▶ _The problem_
Nothing but the lines from the line with "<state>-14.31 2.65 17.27" to the end of the records below should appear in the answer, each exactly as given.

▶ _Source information_
══════
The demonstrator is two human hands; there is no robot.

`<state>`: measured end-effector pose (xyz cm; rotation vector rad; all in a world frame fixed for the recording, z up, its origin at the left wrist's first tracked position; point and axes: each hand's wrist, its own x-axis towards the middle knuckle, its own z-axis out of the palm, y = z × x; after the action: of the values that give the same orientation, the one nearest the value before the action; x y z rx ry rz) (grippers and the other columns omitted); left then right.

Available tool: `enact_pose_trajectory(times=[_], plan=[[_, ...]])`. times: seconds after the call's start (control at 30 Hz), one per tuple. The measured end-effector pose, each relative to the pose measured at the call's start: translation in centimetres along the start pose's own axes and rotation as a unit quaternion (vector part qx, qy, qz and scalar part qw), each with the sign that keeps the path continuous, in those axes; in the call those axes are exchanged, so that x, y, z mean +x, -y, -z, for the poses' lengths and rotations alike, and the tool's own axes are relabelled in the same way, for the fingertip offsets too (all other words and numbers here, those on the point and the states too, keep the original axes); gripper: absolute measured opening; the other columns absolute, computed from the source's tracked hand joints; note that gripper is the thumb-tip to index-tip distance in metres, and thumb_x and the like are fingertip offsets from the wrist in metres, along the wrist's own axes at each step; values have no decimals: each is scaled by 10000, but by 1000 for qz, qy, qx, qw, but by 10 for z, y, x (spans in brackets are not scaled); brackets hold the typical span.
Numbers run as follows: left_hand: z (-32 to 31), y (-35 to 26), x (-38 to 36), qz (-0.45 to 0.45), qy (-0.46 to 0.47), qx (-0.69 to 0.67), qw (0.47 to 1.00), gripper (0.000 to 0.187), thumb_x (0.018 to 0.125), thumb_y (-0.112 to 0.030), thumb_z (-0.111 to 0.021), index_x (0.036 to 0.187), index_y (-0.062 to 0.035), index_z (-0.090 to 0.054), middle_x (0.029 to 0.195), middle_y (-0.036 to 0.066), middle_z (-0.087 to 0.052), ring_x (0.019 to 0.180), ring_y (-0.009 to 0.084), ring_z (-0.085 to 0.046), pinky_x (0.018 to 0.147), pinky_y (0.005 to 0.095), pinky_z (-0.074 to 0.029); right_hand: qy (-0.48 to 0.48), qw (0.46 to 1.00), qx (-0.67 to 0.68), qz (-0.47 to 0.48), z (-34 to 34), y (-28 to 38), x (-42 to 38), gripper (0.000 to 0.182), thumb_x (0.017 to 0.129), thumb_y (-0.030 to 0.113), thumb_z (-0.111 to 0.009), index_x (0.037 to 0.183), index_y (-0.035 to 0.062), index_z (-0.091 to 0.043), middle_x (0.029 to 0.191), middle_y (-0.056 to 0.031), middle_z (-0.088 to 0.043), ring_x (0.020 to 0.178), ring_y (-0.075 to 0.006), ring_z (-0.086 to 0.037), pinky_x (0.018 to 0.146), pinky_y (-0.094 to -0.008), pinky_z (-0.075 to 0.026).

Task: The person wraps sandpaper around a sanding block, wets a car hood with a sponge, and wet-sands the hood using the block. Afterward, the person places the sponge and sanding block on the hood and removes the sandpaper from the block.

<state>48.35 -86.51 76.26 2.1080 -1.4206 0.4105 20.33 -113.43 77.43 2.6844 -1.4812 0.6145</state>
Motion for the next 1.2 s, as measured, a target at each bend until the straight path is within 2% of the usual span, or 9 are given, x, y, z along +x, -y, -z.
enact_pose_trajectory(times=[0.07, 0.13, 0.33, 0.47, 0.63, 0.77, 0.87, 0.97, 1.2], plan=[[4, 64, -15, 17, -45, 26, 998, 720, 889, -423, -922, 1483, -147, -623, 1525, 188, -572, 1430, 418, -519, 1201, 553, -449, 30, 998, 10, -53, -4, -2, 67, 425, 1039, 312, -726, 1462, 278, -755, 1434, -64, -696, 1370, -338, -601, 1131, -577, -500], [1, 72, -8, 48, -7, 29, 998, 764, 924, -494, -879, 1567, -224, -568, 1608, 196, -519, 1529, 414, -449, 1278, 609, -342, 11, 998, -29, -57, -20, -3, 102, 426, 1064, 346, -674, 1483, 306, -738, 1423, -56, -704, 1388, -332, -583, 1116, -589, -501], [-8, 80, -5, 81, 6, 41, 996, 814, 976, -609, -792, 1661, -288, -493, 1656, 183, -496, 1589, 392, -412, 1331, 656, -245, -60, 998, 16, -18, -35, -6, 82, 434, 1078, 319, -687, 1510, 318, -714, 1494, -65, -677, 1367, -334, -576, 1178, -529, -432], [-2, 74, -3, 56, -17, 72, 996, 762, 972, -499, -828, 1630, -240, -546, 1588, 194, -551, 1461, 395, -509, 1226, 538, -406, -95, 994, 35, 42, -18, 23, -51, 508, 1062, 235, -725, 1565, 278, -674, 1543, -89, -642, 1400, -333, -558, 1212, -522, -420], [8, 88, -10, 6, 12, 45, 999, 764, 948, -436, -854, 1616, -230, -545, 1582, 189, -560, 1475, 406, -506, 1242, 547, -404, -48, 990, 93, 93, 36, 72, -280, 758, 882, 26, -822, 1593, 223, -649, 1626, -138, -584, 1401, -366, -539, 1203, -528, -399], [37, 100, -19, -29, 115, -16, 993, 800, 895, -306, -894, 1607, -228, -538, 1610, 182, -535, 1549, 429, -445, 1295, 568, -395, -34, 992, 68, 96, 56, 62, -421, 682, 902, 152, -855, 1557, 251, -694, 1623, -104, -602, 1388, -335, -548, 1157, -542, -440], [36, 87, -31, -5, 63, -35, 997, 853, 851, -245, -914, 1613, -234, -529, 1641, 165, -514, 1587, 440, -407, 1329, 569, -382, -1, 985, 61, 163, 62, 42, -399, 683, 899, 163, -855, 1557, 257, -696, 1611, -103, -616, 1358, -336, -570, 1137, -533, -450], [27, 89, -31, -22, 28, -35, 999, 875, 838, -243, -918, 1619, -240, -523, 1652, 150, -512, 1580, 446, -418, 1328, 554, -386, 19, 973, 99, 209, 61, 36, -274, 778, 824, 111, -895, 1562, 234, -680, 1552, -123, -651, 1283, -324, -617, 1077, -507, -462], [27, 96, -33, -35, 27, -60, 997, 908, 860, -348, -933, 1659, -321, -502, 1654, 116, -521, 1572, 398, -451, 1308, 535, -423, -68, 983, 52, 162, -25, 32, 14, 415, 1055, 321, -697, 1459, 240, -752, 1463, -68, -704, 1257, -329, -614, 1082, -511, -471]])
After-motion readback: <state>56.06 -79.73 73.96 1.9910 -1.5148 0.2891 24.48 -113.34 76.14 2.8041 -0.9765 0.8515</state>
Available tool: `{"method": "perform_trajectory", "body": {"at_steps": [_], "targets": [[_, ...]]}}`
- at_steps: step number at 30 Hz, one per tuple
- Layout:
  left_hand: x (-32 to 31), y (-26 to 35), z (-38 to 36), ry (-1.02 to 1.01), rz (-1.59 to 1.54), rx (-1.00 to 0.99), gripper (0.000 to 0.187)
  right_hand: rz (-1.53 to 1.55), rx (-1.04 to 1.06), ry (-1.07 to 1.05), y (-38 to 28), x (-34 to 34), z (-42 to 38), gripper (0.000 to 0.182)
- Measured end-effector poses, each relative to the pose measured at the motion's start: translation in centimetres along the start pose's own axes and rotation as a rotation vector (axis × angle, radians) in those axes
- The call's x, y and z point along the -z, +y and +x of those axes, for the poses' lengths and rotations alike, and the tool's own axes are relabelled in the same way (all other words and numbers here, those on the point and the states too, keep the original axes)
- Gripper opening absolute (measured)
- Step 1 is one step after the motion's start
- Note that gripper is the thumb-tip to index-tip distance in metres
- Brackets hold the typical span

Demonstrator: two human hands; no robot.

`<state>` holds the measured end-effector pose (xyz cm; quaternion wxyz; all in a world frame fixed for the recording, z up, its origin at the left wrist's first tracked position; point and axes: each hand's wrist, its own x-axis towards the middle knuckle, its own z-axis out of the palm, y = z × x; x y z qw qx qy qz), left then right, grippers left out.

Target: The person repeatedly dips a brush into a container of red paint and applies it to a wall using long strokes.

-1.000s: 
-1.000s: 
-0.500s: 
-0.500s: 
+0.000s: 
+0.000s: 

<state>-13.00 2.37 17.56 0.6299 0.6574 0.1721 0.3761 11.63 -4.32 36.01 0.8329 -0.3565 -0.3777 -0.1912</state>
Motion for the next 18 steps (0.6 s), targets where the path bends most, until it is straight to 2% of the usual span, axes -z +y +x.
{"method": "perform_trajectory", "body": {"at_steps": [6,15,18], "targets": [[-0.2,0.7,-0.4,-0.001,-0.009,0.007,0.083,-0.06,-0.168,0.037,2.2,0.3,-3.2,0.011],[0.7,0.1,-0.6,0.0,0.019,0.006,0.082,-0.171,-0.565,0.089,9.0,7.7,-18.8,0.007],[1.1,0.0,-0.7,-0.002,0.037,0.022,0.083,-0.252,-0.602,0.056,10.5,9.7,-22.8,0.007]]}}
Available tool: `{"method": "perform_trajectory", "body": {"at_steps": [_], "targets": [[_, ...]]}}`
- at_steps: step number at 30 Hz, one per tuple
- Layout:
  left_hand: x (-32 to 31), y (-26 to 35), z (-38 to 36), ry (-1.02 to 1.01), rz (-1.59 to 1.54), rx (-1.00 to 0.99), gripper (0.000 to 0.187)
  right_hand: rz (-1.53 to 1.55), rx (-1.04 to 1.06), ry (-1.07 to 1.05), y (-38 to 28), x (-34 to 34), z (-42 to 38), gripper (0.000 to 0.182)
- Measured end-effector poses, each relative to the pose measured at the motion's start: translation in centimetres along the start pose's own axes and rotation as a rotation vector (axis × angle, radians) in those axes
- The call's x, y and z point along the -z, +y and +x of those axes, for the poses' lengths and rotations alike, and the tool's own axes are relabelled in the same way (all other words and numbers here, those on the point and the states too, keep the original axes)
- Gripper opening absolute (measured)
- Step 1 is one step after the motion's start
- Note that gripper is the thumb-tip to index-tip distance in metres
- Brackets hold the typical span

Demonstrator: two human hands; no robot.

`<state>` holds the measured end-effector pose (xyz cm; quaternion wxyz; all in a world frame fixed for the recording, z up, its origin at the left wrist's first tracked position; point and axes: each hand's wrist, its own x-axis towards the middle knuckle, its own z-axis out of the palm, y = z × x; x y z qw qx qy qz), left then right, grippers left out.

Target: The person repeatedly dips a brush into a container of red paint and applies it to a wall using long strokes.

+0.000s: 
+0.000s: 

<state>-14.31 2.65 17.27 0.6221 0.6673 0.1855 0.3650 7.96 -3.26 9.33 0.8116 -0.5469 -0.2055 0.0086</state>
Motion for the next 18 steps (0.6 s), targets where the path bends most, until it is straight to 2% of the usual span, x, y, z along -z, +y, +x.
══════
▶ _Reply_
<state>-14.31 2.65 17.27 0.6221 0.6673 0.1855 0.3650 7.96 -3.26 9.33 0.8116 -0.5469 -0.2055 0.0086</state>
Motion for the next 18 steps (0.6 s), targets where the path bends most, until it is straight to 2% of the usual span, x, y, z along -z, +y, +x.

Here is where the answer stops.